» **DESCRIPTION OF THE TASK**:
Return all lines in the material below that contain "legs".

» **DATASET CONTENT**:
+===+
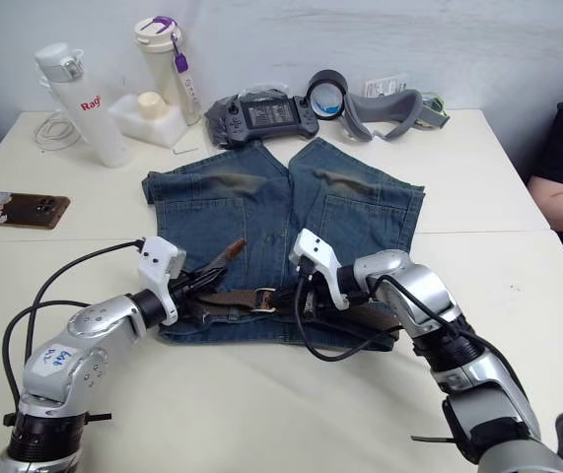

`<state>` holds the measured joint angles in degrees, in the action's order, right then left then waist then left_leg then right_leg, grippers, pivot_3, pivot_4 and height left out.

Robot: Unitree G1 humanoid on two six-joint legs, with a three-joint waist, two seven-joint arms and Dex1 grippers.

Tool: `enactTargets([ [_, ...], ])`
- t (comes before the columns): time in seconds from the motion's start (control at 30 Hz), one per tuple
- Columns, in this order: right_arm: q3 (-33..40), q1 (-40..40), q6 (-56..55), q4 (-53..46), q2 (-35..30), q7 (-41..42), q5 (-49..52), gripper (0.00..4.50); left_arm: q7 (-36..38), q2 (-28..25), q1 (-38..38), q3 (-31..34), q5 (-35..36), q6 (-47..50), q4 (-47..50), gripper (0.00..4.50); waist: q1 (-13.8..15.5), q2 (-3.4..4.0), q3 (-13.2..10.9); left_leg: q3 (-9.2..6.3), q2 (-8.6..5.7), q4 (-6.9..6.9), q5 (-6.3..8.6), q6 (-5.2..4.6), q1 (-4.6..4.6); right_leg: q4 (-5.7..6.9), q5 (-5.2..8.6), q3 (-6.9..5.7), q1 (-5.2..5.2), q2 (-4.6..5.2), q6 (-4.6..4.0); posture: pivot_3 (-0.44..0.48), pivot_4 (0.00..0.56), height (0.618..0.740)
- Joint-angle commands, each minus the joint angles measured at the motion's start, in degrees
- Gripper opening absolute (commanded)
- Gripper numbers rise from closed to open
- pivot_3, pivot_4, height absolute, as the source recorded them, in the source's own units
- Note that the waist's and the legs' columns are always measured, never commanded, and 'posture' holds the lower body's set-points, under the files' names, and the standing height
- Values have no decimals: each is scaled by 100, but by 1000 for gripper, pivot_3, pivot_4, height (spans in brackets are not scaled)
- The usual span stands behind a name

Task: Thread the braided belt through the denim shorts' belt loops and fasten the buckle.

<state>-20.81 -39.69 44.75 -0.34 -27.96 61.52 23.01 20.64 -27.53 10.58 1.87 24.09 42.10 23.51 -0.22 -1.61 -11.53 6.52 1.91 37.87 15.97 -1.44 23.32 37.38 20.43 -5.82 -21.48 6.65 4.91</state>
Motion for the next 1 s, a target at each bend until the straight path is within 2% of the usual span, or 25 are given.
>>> enactTargets([
  [0.03,-60,-112,-167,134,168,33,-105,36,108,-63,-49,-97,-253,-311,-88,0,0,0,0,0,0,0,0,0,0,0,0,0,0,0,0,0,150,740],
  [0.53,-508,-131,7,470,381,73,-562,36,245,64,-137,-99,-441,-499,-150,0,-11,5,5,-1,2,-1,0,0,-4,5,0,-2,0,2,0,0,150,740],
  [0.8,-1245,-216,1063,696,275,71,-776,36,241,164,-182,-78,-471,-533,-141,0,-12,17,108,-2,2,-14,5,0,-15,4,0,-3,5,5,0,0,150,740],
  [1.0,-1683,-264,931,1055,475,-108,-1197,36,332,303,108,21,-293,-529,-238,0,-13,22,224,-4,0,-28,13,2,-29,-6,0,-6,15,7,0,0,150,740],
])
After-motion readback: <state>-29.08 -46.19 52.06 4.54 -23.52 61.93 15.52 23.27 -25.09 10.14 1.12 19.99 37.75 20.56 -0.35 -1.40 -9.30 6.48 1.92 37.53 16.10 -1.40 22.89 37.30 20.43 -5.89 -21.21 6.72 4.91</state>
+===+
» **EXERCISE SOLUTION**:
Robot: Unitree G1 humanoid on two six-joint legs, with a three-joint waist, two seven-joint arms and Dex1 grippers.
- Note that the waist's and the legs' columns are always measured, never commanded, and 'posture' holds the lower body's set-points, under the files' names, and the standing height

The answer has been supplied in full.